Your instructions
Scan the material below for the string "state". Report every line that has it.

Data block
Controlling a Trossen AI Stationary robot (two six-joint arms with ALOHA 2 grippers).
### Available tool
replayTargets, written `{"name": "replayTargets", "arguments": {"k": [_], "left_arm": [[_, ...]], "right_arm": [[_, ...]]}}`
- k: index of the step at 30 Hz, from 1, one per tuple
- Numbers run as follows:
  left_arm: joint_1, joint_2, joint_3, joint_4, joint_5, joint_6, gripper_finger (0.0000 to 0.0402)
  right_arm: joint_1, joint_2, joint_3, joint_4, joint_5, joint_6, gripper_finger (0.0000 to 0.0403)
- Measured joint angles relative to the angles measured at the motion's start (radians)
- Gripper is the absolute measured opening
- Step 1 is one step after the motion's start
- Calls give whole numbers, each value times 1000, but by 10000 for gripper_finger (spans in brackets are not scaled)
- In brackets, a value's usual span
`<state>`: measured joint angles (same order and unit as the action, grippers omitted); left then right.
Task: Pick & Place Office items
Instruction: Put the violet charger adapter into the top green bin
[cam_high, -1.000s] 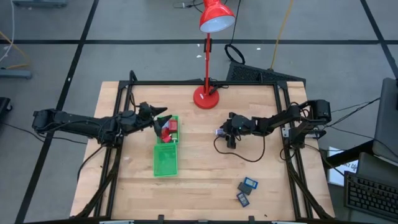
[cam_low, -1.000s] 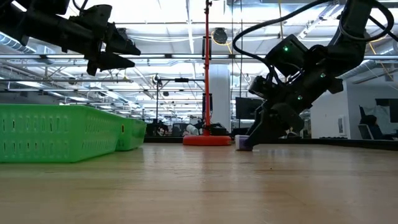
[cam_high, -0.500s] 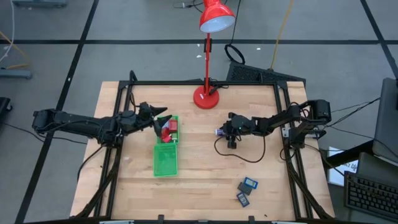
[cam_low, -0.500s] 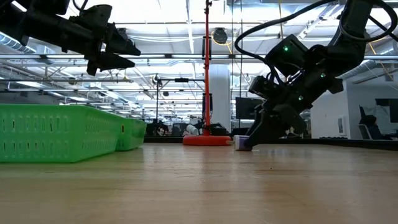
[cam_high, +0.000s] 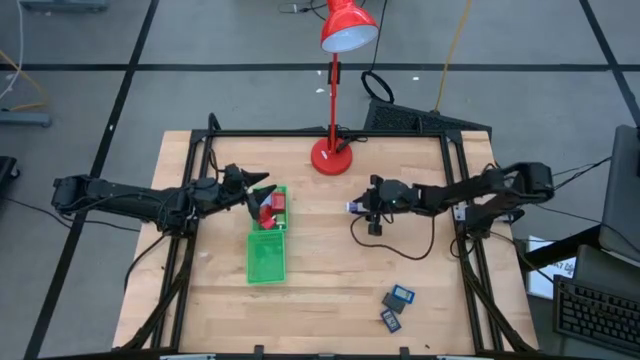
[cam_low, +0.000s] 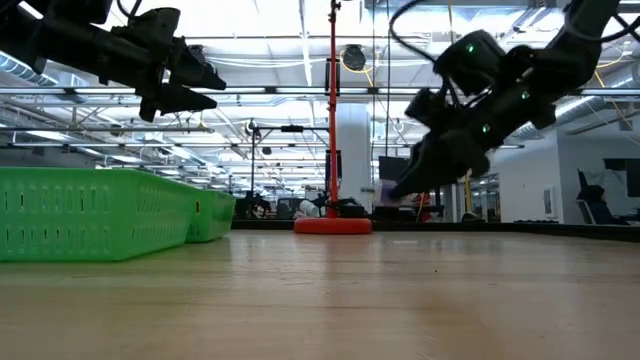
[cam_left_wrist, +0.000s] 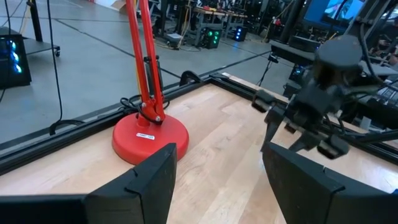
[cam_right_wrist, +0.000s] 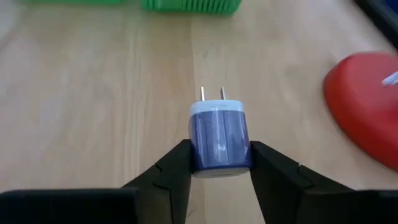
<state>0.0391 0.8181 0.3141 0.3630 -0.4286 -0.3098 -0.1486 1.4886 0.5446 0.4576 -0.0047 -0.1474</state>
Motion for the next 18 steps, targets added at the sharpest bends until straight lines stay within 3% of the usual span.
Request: {"name": "replayTargets", "arguments": {"k": [11,18], "left_arm": [[-3,39,1,59,72,0,241],[-27,195,1,292,203,138,241]], "right_arm": [[49,-162,0,8,2,-25,133],[92,-174,0,96,0,-23,133]]}}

Exercise result
`<state>`: measured joint angles (same order and unit as the action, grippers omitted); left then right.
<state>0.0391 0.8181 0.3141 0.3630 -0.4286 -0.3098 -0.1486 1.4886 0.5446 0.4576 -0.0047 -0.1474</state>

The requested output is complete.